The Biomarkers Consortium:
Shaping the Future of Biomedical Research
The FNIH Biomarkers Consortium (BC) celebrated 10 years of collaboration, research and impact on regulatory science in 2016. This public-private partnership managed by the FNIH is helping to create a new era of precision medicine and to enable therapies that are better tailored for patients. In 2016, the BC launched five collaborative projects, which are designed to generate tools that will advance the development of therapies in cancer, rheumatoid arthritis, frailty and heart disease. Consortium members also continue to develop new and innovative programs in these and other disease areas ensuring the BC will provide decision-making tools for advancing therapies into the future.
In addition to its work on disease-specific projects, the BC recognized that the use of biological markers (biomarkers) in drug development has been particularly hampered by a lack of clear, predictable and specific regulatory criteria for the evidence required to qualify new markers. To resolve this, a group led by the BC developed and released a “Framework for Defining Evidentiary Criteria for Biomarker Qualification” in October 2016 as a tool to help assess the level of evidence needed to support formal regulatory qualification of biomarkers at the U.S. Food and Drug Administration (FDA). The document was a result of a multi-stakeholder effort that incorporated input from nearly 200 scientific leaders from the FDA, the National Institutes of Health (NIH), the FNIH, the Critical Path Institute (C-Path), Pharmaceutical Research and Manufacturers of America (PhRMA) and multiple pharmaceutical companies. The framework will prove useful in enabling more productive discussions between biomarker developers and the FDA, improving the quality of biomarker qualification submissions and informing future efforts to develop relevant FDA Guidances for evidentiary criteria in biomarker qualification.

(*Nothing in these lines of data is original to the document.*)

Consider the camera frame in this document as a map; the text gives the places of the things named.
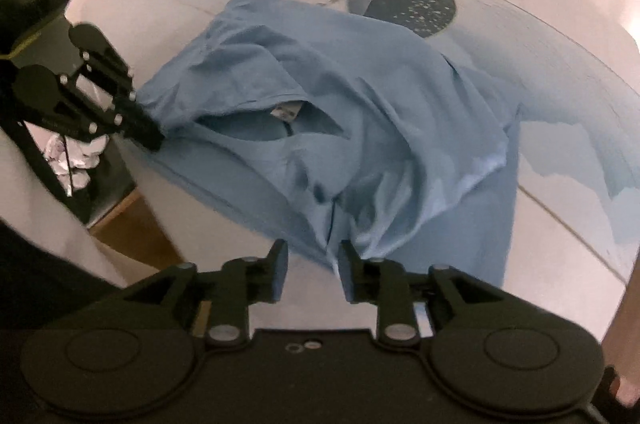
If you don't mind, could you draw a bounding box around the light blue t-shirt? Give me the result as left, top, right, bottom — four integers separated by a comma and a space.
138, 0, 521, 285

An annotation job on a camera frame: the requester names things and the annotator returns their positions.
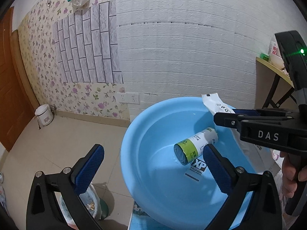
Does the small printed folding table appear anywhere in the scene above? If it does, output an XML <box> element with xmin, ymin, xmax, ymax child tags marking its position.
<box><xmin>128</xmin><ymin>151</ymin><xmax>284</xmax><ymax>229</ymax></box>

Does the white bowl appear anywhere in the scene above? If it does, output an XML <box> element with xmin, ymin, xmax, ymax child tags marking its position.
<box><xmin>269</xmin><ymin>53</ymin><xmax>285</xmax><ymax>70</ymax></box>

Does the small white bottle red label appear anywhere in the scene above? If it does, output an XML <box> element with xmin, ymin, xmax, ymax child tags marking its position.
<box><xmin>268</xmin><ymin>36</ymin><xmax>281</xmax><ymax>57</ymax></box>

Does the green white can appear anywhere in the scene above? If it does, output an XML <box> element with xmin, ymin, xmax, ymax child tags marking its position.
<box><xmin>174</xmin><ymin>127</ymin><xmax>219</xmax><ymax>165</ymax></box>

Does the white long pouch packet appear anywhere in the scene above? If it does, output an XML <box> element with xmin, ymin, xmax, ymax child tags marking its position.
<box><xmin>202</xmin><ymin>93</ymin><xmax>276</xmax><ymax>173</ymax></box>

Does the right hand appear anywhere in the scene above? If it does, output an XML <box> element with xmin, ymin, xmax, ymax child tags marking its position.
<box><xmin>280</xmin><ymin>152</ymin><xmax>307</xmax><ymax>198</ymax></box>

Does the small green box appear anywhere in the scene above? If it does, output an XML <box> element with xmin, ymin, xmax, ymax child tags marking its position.
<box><xmin>260</xmin><ymin>53</ymin><xmax>270</xmax><ymax>62</ymax></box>

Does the blue plastic basin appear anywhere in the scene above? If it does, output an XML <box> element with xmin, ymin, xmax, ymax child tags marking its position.
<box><xmin>120</xmin><ymin>97</ymin><xmax>275</xmax><ymax>229</ymax></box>

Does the yellow top folding table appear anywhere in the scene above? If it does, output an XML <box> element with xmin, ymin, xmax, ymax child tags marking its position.
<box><xmin>254</xmin><ymin>57</ymin><xmax>298</xmax><ymax>110</ymax></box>

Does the wooden door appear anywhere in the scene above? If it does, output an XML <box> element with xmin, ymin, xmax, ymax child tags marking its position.
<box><xmin>0</xmin><ymin>7</ymin><xmax>40</xmax><ymax>152</ymax></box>

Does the wall power socket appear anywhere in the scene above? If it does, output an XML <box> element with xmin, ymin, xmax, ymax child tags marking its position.
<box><xmin>115</xmin><ymin>92</ymin><xmax>140</xmax><ymax>104</ymax></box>

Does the white rice cooker on floor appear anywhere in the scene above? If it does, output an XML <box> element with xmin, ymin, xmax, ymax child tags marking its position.
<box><xmin>35</xmin><ymin>104</ymin><xmax>54</xmax><ymax>129</ymax></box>

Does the trash bin with bag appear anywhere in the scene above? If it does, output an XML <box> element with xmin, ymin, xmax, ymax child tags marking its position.
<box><xmin>58</xmin><ymin>183</ymin><xmax>110</xmax><ymax>230</ymax></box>

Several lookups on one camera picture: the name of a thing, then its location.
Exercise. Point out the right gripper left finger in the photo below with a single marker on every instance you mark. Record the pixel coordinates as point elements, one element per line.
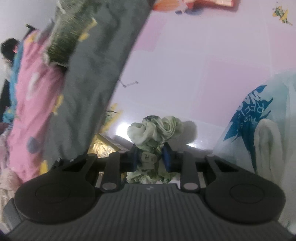
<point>116,164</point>

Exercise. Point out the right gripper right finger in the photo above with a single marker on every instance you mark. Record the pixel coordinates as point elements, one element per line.
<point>183,163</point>

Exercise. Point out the green white cloth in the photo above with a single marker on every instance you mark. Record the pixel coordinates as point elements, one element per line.
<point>150,136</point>

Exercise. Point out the grey blanket with yellow dogs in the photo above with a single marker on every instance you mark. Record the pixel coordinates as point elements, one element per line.
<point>91,78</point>

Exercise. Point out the white blue plastic bag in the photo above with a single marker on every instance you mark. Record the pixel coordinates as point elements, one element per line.
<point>260,138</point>

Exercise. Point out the pink patterned table mat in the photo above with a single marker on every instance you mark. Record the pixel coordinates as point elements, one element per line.
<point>216,70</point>

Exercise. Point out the pink patterned quilt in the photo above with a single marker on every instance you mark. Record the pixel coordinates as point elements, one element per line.
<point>37,89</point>

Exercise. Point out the green floral lace pillow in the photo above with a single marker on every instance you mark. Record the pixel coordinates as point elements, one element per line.
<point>72,23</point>

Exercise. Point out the red white wet wipes pack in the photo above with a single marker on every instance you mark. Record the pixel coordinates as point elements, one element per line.
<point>216,4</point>

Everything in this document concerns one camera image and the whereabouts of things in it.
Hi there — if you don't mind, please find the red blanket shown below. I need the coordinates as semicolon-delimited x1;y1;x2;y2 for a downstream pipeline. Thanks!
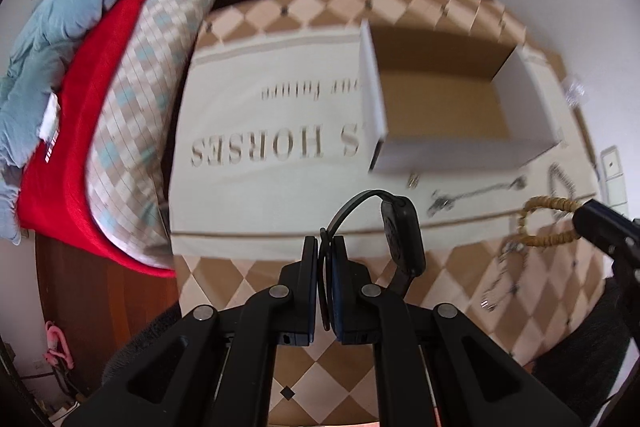
16;0;174;277

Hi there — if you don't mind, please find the argyle patterned table cloth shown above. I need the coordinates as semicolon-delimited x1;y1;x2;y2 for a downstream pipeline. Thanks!
167;0;609;427

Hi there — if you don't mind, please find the thin silver chain necklace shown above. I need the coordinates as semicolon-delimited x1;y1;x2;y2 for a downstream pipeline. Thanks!
425;174;528;216

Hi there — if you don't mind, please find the phone on bed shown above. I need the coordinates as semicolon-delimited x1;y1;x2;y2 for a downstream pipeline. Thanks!
38;93;61;162

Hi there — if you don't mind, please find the pink clothes hanger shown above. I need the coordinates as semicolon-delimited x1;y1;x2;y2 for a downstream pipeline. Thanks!
43;321;74;369

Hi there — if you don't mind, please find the white cardboard box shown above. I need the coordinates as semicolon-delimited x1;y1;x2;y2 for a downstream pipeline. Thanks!
358;22;561;173

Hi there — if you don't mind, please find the clear plastic wrap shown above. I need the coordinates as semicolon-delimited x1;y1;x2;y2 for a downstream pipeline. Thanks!
561;75;586;108

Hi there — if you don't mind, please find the wooden bead bracelet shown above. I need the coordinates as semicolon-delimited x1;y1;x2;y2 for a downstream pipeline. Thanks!
515;195;586;249

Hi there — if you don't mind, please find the light blue quilt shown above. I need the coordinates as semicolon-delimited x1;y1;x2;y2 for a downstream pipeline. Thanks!
1;0;117;246

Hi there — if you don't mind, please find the argyle bed sheet mattress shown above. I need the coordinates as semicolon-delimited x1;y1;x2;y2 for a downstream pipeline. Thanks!
86;0;214;271

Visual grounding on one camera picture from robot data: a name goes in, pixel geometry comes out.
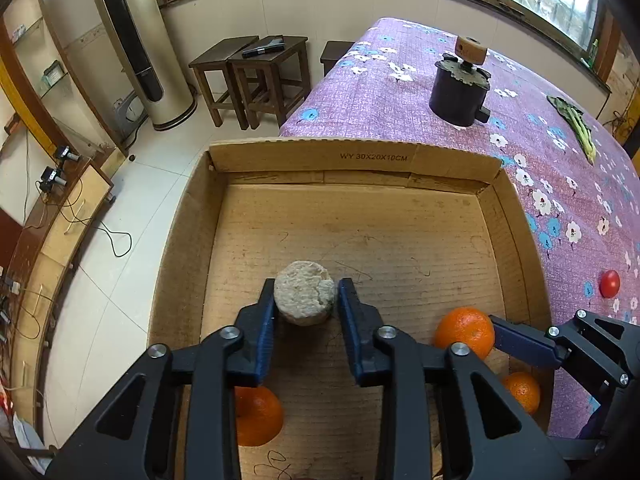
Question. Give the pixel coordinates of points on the shallow cardboard box tray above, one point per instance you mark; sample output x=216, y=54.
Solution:
x=420, y=230

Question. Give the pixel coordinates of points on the beige round cake piece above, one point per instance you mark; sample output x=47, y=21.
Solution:
x=305, y=293

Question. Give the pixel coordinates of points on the small red tomato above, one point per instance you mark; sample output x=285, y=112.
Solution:
x=609, y=284

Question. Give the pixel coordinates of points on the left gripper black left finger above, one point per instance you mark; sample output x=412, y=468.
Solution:
x=175, y=400

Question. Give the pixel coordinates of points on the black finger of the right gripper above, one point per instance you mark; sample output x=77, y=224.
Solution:
x=602, y=354

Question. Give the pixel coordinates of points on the green leafy vegetable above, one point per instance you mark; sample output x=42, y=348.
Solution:
x=575, y=118

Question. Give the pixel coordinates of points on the tall standing air conditioner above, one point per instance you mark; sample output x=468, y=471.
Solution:
x=140, y=39

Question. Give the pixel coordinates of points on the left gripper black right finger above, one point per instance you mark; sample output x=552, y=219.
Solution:
x=484, y=432

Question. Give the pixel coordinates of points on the purple floral tablecloth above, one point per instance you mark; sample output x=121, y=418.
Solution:
x=584, y=219

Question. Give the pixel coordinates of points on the green bottle on windowsill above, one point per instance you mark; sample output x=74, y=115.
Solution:
x=590, y=58

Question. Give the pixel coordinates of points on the dark wooden stool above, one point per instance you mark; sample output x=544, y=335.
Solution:
x=273, y=83
x=217, y=59

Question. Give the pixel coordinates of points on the orange tangerine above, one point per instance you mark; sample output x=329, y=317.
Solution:
x=259, y=415
x=468, y=325
x=525, y=389

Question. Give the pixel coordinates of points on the black remote control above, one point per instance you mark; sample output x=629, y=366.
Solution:
x=275, y=45

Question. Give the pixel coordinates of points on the black pot with wooden knob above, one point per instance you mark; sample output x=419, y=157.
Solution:
x=461, y=84

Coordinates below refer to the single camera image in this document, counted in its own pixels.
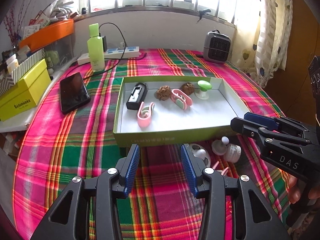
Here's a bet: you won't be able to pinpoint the black power adapter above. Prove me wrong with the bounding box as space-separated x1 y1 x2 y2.
101 36 107 52

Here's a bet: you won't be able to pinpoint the clear plastic storage bin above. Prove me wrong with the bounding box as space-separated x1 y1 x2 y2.
44 35 73 69

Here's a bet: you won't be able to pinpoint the large pink cable clip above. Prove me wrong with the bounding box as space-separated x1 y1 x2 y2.
171 88 193 110

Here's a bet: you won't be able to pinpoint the white smiley round gadget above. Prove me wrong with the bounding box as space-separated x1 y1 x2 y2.
189 144 211 167

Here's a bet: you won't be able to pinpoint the grey small space heater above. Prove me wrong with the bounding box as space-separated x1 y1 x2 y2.
203 30 231 63

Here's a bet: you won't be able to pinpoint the floral cream curtain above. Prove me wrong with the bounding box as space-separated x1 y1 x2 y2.
231 0 293 88

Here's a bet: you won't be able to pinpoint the small pink cable clip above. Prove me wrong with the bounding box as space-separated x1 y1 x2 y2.
137 101 155 128

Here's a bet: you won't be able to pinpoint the small walnut in box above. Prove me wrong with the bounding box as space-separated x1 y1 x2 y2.
180 82 195 96

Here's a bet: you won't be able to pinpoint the green mushroom suction hook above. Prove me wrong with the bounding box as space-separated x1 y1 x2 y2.
195 80 212 100

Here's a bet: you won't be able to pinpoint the white round lid knob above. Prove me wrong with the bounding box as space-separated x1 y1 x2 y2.
211 136 229 156

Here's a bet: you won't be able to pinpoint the large brown walnut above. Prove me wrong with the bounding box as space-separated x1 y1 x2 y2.
156 86 171 101

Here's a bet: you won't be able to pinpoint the white green shallow box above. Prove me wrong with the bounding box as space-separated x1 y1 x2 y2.
113 76 249 147

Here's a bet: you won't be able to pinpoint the yellow shoe box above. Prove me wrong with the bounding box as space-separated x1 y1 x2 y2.
0 59 51 121

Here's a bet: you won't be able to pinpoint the plaid pink green bedsheet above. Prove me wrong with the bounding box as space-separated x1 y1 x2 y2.
12 49 282 239

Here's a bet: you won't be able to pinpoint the black silver charger device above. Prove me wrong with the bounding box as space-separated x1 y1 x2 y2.
126 82 148 110

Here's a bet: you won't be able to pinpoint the black charger cable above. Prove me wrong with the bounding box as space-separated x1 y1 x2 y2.
82 22 147 81

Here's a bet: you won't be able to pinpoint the orange storage bin lid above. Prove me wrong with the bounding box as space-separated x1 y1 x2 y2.
18 19 74 53

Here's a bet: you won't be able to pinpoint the right hand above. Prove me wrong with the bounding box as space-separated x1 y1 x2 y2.
287 174 320 205

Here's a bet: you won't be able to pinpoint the white power strip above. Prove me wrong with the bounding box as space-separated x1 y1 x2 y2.
77 46 141 65

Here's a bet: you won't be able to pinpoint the wooden brown wardrobe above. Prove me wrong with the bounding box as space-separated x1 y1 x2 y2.
265 0 319 125

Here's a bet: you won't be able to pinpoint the small white jar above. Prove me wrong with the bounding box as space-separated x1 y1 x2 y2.
223 144 241 163

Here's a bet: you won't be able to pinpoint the striped grey white box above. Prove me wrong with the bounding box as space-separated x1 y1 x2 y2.
0 48 45 96

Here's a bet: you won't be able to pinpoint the black smartphone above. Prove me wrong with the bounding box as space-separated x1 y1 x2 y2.
60 72 91 114

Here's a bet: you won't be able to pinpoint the black window latch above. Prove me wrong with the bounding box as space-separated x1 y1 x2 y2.
197 9 212 22

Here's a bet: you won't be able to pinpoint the green lotion bottle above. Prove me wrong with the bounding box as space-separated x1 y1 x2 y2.
87 23 105 72

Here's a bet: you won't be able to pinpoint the red berry branches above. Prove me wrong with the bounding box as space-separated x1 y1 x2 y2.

Over the past decade, the BC has raised more than $70 million for precompetitive, collaborative projects that include participants from the NIH, the FDA, not-for-profit organizations, academic research organizations, and pharmaceutical and biotechnology companies. More than 20 projects have been launched in 13 different disease areas, resulting in 46 publications written on behalf of or sponsored by the BC. Its work also has been instrumental in testing new models for clinical trials. The BC sponsored one of the first trials to use genetic markers to guide the selection of treatments from among multiple drugs in a single trial, helping establish an accelerated approval pathway for new breast cancer medicines. To date, the work of the BC has supported the advancement of six therapeutics in the drug development process and helped generate four separate FDA Guidance documents.
The BC can solve these and other challenges head-on because it offers a unique environment in which the resources and scientific expertise of its partners can be freely shared. Over the past 10 years, biomarkers have become recognized as indispensable tools for effective drug development, and the BC has equally established itself as the proven model for advancing the scientific validity and practical utility of biomarkers in treating patients. Its mission is as relevant as ever.
10 Years of Progress
4
Guidance Documents
Issued by FDA to represent current thinking on a particular research topic, such as trial design.
6
Therapeutics
Supported the development of two drugs to treat cancer and four antibiotics.
9
Clinical Tools
Used by the community and industry for decision making in therapeutic development.
46
Publications
Written or funded by the BC to share critical data and analysis.
800+
Citations
Referenced the BC’s results and accomplishments.